1. thinksanddrinks says

    Standard message. It happens all of the time, to everyone. I am a man. I am short and do not present a fearsome presence. I rarely get attacked, but when it happens I have learned to fight back with every resource I have (rocks, bottles, targeted thrusts to the throat, anything). It isn’t common for me to be attacked, and I have won every time for the last 30 years. However, that isn’t because I have not been threatened.


    Be vicious.


    It doesn’t really matter if they are bigger than you. That makes them bold. They expect you to surrender. When you try to kill them in response, it drives them away in disarray. (Once I bit a much larger man in the throat and nearly crushed his windpipe; he had to let go or die.)

    I am NOT saying in any way that sexual assault is justified. I am saying that bullies attack people all of the time, and that vicious counterattacks (let us say it out loud: attempts to kill our attackers) are necessary. Yes, serious efforts need to be made to reduce sexual assaults. However, viscous counterattacks need to be made against the viscous assholes who attack people; if they attack you, try to kill them. Even if you don’t succeed, the effort helps. If you do kill them, it helps more.

  2. hjhornbeck says

    thinksanddrinks @2:


    Be vicious.



    The Canadian Panel on Violence Against Women found that 38% of sexually assaulted women were assaulted by their husbands, common-law partners or boyfriends. (Canadian Panel on Violence Against Women, 1993)

    Of the women who were sexually assaulted, most (69%) are sexually assaulted by men known to them – dates, boyfriends, marital partners, friends, family members or neighbours. (J. Brickman and J. Briere, “incidence of Rape and Sexual Assault in an Urban Canadian Population”, The International Journal of Women’s Studies, Vol. 7 no. 3 1984) […]

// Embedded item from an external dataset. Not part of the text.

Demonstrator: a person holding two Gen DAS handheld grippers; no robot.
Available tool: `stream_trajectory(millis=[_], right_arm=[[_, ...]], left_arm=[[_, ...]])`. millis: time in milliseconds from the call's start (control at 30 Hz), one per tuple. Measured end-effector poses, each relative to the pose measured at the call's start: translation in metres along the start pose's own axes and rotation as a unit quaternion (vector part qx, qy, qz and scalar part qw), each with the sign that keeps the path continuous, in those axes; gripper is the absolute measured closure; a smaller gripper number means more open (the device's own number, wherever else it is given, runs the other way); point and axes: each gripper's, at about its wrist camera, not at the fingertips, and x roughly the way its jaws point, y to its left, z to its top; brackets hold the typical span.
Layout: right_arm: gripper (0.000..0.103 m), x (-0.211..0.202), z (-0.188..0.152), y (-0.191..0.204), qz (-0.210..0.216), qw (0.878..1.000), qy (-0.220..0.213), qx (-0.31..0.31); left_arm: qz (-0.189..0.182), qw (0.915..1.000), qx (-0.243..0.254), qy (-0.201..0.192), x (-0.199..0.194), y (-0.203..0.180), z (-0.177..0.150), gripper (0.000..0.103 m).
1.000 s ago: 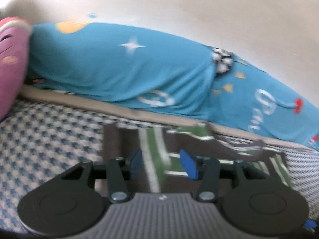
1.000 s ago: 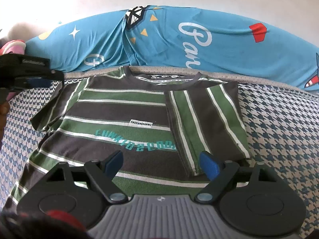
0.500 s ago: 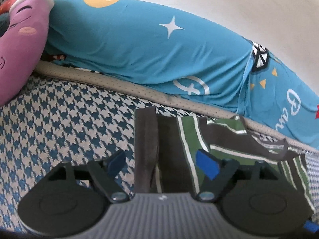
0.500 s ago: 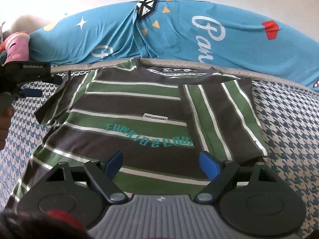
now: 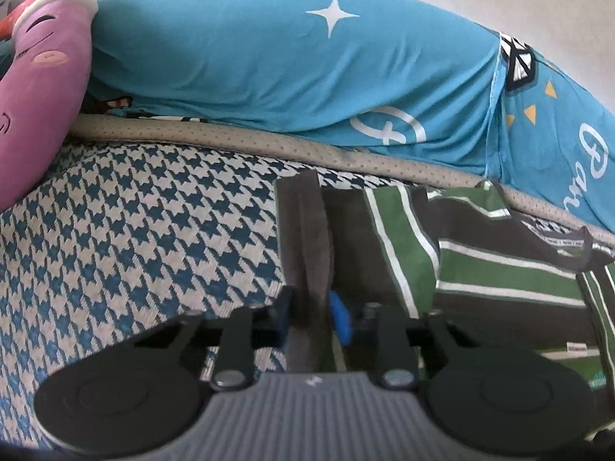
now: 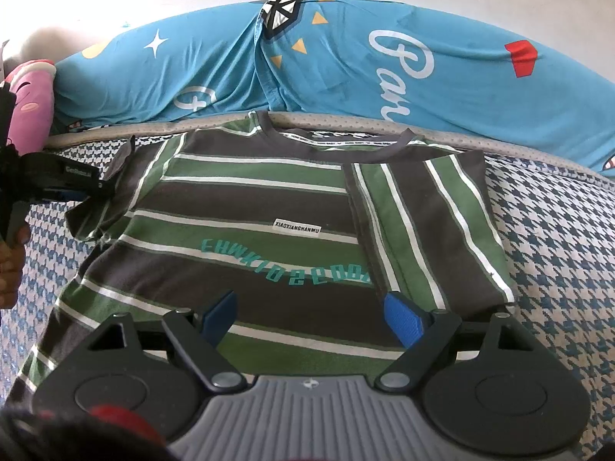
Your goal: Fold clothes
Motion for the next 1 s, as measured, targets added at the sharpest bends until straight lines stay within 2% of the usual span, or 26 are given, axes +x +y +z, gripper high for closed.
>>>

    In cases reported to police, 80% of sexual assault survivors knew their abusers. About 10% were assaulted by a friend and 41% were assaulted by an acquaintance. 28% were assaulted by a family member, while the remaining 20% were assaulted by a stranger. (Statistics Canada, 2003, The Daily, 25 July)

    Fighting back against a stranger is cool, but what about your boss? Your friend? This hot guy you met? Rather than escalate the violence, I’d rather educate the perps. That does work, I’ll have you know.

  3. Myoo says

    @ thinksanddrinks, 2
    That is wrong on every conceivable level:
    1) Not everyone can resort to violence;
    2) Not everyone wants to resort to violence;
    3) Assaulting and/or killing someone will get you thrown in jail or worse, especially if you’re part of an oppressed group;
    4) A “Counter”-attack requires that the initial attack does not render you incapable of retaliating;
    5) Sexual assault and rape is more than just a stranger jumping out at you from a bush, it’s people who are close to you, it’s people who have power over you and can make your life hell for you, it’s people who drug, it’s people who assault you when you’re incapable of resisting, it’s a whole range of situations that can’t be addressed with “counter-attack”.

    You are simply victim-blaming here. You are saying that if someone doesn’t want to be the target of sexual assaulters and rapists they have to fight, and that’s not helping. Go away.

  4. leni says

    I’ve stood up to bullies before too.

    Violently. And I won. But only because I am both lucky and vicious and no thanks to the dozens of people who might have helped before it went that far. I’ve also lost despite being willing and able to chew the Achilles tendons or stab the eyes out of someone who wishes to do me harm.

    So yes, “thinks”anddrinks, how helpful and observant you are to point out that those people who are both able and willing sometimes fight back.

    I can’t imagine how we’ve survived as a species all this time without your novel and insightful input.

  5. ismenia says

    I’m afraid that for me most experiences of harrassment leave a vague sense of “did he really just say/do that” for a few minutes so reactions are slowed. In many cases of rape victims often freeze or just let the attacker do what he wants out of fear that he will use more violence if they resist.

    It’s easy to think that you would turn into Wonder Woman if assaulted and full credit to those who successfully fight off an attacker but for most it just doesn’t work like that.

    Also, while there is a certain appeal in the idea of responding to verbal harrassment with violence, it’s not really an option.